§ Information provided:
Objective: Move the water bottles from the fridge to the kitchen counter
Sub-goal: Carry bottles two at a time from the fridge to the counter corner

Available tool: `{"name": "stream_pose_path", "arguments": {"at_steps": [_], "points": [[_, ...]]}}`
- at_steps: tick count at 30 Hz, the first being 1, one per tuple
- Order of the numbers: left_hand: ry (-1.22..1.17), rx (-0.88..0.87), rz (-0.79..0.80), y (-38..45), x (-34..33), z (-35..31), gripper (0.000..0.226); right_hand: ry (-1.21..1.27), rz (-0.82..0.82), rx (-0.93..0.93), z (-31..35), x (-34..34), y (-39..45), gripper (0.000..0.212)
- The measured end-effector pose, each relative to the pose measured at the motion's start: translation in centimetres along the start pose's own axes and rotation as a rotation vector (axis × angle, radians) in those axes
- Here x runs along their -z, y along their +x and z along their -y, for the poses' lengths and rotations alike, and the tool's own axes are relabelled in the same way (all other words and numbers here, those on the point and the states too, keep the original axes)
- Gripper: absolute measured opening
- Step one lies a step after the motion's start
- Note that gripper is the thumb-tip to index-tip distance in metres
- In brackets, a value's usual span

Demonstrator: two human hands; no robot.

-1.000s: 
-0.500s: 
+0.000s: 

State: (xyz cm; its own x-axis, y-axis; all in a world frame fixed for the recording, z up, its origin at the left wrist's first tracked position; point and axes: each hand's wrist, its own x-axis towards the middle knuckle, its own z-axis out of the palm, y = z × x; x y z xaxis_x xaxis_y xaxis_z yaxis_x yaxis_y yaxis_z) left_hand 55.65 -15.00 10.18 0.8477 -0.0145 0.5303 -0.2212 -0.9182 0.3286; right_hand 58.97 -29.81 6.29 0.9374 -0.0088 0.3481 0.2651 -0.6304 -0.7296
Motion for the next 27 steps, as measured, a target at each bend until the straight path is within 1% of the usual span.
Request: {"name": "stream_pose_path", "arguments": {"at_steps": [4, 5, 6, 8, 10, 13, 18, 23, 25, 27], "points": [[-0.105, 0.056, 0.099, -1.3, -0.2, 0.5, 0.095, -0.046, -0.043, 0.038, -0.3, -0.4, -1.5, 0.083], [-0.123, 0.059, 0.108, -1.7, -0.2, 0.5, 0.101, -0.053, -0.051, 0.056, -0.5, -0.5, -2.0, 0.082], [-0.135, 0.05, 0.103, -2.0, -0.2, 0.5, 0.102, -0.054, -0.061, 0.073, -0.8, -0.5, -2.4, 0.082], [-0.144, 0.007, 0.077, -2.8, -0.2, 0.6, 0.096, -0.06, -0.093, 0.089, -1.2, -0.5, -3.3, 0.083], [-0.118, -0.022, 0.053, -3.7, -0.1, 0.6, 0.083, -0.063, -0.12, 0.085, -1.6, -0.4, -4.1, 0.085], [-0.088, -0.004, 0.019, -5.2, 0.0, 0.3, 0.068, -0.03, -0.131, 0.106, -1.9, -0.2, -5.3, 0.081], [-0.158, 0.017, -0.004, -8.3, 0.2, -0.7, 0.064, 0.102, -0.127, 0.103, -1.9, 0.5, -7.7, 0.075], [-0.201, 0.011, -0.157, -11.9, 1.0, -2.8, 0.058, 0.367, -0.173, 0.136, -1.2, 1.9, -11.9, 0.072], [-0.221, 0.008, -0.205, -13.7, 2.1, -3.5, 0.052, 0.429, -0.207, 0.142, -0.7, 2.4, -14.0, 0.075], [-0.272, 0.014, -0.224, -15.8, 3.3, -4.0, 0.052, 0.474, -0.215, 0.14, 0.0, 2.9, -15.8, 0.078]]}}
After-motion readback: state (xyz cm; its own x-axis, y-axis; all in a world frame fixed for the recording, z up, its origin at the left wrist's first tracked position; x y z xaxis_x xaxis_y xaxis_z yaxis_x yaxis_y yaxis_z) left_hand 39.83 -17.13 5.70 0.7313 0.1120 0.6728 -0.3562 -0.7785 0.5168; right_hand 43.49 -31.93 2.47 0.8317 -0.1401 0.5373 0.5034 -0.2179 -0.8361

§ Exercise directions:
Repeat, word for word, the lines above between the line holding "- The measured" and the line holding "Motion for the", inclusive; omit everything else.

§ Answer box:
- The measured end-effector pose, each relative to the pose measured at the motion's start: translation in centimetres along the start pose's own axes and rotation as a rotation vector (axis × angle, radians) in those axes
- Here x runs along their -z, y along their +x and z along their -y, for the poses' lengths and rotations alike, and the tool's own axes are relabelled in the same way (all other words and numbers here, those on the point and the states too, keep the original axes)
- Gripper: absolute measured opening
- Step one lies a step after the motion's start
- Note that gripper is the thumb-tip to index-tip distance in metres
- In brackets, a value's usual span

Demonstrator: two human hands; no robot.

-1.000s: 
-0.500s: 
+0.000s: 

State: (xyz cm; its own x-axis, y-axis; all in a world frame fixed for the recording, z up, its origin at the left wrist's first tracked position; point and axes: each hand's wrist, its own x-axis towards the middle knuckle, its own z-axis out of the palm, y = z × x; x y z xaxis_x xaxis_y xaxis_z yaxis_x yaxis_y yaxis_z) left_hand 55.65 -15.00 10.18 0.8477 -0.0145 0.5303 -0.2212 -0.9182 0.3286; right_hand 58.97 -29.81 6.29 0.9374 -0.0088 0.3481 0.2651 -0.6304 -0.7296
Motion for the next 27 steps, as measured, a target at each bend until the straight path is within 1% of the usual span.

At this stage, the exercise is finished.